## Your assignment
The task here is to set down every line of the listing exactly.

## Given material
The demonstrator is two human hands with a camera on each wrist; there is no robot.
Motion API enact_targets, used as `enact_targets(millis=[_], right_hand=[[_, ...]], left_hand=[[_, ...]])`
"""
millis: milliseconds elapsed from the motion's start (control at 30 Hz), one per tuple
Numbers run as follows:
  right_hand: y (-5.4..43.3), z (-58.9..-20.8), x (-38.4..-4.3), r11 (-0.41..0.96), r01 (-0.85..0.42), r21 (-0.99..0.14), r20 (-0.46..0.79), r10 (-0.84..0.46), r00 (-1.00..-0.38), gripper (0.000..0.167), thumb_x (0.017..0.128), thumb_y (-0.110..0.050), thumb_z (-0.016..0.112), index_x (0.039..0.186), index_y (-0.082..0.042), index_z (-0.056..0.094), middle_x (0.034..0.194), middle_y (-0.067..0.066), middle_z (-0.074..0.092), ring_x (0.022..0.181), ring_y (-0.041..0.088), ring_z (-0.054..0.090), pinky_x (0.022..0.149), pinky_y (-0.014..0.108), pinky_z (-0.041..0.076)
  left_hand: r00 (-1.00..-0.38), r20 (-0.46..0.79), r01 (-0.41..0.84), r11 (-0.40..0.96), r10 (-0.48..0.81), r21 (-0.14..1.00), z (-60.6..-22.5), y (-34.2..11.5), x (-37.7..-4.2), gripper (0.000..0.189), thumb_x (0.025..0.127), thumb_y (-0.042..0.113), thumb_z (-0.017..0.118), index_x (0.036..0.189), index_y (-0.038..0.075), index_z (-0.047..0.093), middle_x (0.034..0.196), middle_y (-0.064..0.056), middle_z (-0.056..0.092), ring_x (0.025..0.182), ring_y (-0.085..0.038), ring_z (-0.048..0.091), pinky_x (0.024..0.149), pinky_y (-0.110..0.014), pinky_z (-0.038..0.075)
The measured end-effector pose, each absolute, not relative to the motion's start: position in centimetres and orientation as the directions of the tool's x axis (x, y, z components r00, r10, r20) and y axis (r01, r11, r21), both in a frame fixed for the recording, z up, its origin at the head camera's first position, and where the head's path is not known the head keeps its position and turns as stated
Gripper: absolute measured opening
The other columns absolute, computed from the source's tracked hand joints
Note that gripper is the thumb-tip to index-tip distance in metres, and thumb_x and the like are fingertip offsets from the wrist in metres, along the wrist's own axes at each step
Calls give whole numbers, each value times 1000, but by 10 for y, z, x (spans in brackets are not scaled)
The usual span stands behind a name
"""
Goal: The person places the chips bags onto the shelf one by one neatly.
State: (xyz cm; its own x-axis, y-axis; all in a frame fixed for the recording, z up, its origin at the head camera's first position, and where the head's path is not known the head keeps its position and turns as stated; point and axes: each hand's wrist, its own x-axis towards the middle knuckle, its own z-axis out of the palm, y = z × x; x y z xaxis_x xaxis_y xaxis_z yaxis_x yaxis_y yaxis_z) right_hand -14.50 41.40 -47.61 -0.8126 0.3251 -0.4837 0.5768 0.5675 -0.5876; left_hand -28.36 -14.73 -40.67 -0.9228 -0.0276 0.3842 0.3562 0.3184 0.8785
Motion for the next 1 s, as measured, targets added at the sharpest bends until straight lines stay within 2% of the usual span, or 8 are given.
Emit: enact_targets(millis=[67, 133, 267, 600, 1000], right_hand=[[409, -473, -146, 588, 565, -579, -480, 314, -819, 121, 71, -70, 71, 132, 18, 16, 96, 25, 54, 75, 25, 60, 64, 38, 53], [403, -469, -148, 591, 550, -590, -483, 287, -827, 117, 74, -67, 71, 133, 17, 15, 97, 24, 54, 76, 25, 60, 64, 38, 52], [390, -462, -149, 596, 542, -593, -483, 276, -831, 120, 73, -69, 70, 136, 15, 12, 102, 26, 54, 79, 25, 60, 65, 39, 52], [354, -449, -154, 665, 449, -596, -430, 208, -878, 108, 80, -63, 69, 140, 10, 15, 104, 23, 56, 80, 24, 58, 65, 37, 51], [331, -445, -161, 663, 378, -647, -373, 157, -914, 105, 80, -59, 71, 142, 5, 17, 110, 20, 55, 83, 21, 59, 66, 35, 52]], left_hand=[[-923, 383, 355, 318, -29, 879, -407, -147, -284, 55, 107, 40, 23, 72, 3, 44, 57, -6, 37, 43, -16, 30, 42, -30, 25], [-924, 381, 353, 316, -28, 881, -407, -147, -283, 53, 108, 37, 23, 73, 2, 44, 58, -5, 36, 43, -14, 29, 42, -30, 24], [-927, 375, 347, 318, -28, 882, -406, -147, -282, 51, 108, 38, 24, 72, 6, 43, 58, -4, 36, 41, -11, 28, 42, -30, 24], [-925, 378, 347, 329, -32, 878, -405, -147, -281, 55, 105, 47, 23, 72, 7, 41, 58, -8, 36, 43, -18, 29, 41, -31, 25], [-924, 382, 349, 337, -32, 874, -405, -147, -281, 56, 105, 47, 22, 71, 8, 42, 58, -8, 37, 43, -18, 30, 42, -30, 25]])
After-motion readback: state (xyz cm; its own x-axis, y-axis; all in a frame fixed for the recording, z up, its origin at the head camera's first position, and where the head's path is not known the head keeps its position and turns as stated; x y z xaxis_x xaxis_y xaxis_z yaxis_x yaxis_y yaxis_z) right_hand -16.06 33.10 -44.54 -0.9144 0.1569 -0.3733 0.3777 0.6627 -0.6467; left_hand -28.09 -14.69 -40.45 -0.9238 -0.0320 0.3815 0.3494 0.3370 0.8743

## Your response
The demonstrator is two human hands with a camera on each wrist; there is no robot.
Motion API enact_targets, used as `enact_targets(millis=[_], right_hand=[[_, ...]], left_hand=[[_, ...]])`
"""
millis: milliseconds elapsed from the motion's start (control at 30 Hz), one per tuple
Numbers run as follows:
  right_hand: y (-5.4..43.3), z (-58.9..-20.8), x (-38.4..-4.3), r11 (-0.41..0.96), r01 (-0.85..0.42), r21 (-0.99..0.14), r20 (-0.46..0.79), r10 (-0.84..0.46), r00 (-1.00..-0.38), gripper (0.000..0.167), thumb_x (0.017..0.128), thumb_y (-0.110..0.050), thumb_z (-0.016..0.112), index_x (0.039..0.186), index_y (-0.082..0.042), index_z (-0.056..0.094), middle_x (0.034..0.194), middle_y (-0.067..0.066), middle_z (-0.074..0.092), ring_x (0.022..0.181), ring_y (-0.041..0.088), ring_z (-0.054..0.090), pinky_x (0.022..0.149), pinky_y (-0.014..0.108), pinky_z (-0.041..0.076)
  left_hand: r00 (-1.00..-0.38), r20 (-0.46..0.79), r01 (-0.41..0.84), r11 (-0.40..0.96), r10 (-0.48..0.81), r21 (-0.14..1.00), z (-60.6..-22.5), y (-34.2..11.5), x (-37.7..-4.2), gripper (0.000..0.189), thumb_x (0.025..0.127), thumb_y (-0.042..0.113), thumb_z (-0.017..0.118), index_x (0.036..0.189), index_y (-0.038..0.075), index_z (-0.047..0.093), middle_x (0.034..0.196), middle_y (-0.064..0.056), middle_z (-0.056..0.092), ring_x (0.025..0.182), ring_y (-0.085..0.038), ring_z (-0.048..0.091), pinky_x (0.024..0.149), pinky_y (-0.110..0.014), pinky_z (-0.038..0.075)
The measured end-effector pose, each absolute, not relative to the motion's start: position in centimetres and orientation as the directions of the tool's x axis (x, y, z components r00, r10, r20) and y axis (r01, r11, r21), both in a frame fixed for the recording, z up, its origin at the head camera's first position, and where the head's path is not known the head keeps its position and turns as stated
Gripper: absolute measured opening
The other columns absolute, computed from the source's tracked hand joints
Note that gripper is the thumb-tip to index-tip distance in metres, and thumb_x and the like are fingertip offsets from the wrist in metres, along the wrist's own axes at each step
Calls give whole numbers, each value times 1000, but by 10 for y, z, x (spans in brackets are not scaled)
The usual span stands behind a name
"""
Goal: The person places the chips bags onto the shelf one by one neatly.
State: (xyz cm; its own x-axis, y-axis; all in a frame fixed for the recording, z up, its origin at the head camera's first position, and where the head's path is not known the head keeps its position and turns as stated; point and axes: each hand's wrist, its own x-axis towards the middle knuckle, its own z-axis out of the palm, y = z × x; x y z xaxis_x xaxis_y xaxis_z yaxis_x yaxis_y yaxis_z) right_hand -14.50 41.40 -47.61 -0.8126 0.3251 -0.4837 0.5768 0.5675 -0.5876; left_hand -28.36 -14.73 -40.67 -0.9228 -0.0276 0.3842 0.3562 0.3184 0.8785
Motion for the next 1 s, as measured, targets added at the sharpest bends until straight lines stay within 2% of the usual span, or 8 are given.
Emit: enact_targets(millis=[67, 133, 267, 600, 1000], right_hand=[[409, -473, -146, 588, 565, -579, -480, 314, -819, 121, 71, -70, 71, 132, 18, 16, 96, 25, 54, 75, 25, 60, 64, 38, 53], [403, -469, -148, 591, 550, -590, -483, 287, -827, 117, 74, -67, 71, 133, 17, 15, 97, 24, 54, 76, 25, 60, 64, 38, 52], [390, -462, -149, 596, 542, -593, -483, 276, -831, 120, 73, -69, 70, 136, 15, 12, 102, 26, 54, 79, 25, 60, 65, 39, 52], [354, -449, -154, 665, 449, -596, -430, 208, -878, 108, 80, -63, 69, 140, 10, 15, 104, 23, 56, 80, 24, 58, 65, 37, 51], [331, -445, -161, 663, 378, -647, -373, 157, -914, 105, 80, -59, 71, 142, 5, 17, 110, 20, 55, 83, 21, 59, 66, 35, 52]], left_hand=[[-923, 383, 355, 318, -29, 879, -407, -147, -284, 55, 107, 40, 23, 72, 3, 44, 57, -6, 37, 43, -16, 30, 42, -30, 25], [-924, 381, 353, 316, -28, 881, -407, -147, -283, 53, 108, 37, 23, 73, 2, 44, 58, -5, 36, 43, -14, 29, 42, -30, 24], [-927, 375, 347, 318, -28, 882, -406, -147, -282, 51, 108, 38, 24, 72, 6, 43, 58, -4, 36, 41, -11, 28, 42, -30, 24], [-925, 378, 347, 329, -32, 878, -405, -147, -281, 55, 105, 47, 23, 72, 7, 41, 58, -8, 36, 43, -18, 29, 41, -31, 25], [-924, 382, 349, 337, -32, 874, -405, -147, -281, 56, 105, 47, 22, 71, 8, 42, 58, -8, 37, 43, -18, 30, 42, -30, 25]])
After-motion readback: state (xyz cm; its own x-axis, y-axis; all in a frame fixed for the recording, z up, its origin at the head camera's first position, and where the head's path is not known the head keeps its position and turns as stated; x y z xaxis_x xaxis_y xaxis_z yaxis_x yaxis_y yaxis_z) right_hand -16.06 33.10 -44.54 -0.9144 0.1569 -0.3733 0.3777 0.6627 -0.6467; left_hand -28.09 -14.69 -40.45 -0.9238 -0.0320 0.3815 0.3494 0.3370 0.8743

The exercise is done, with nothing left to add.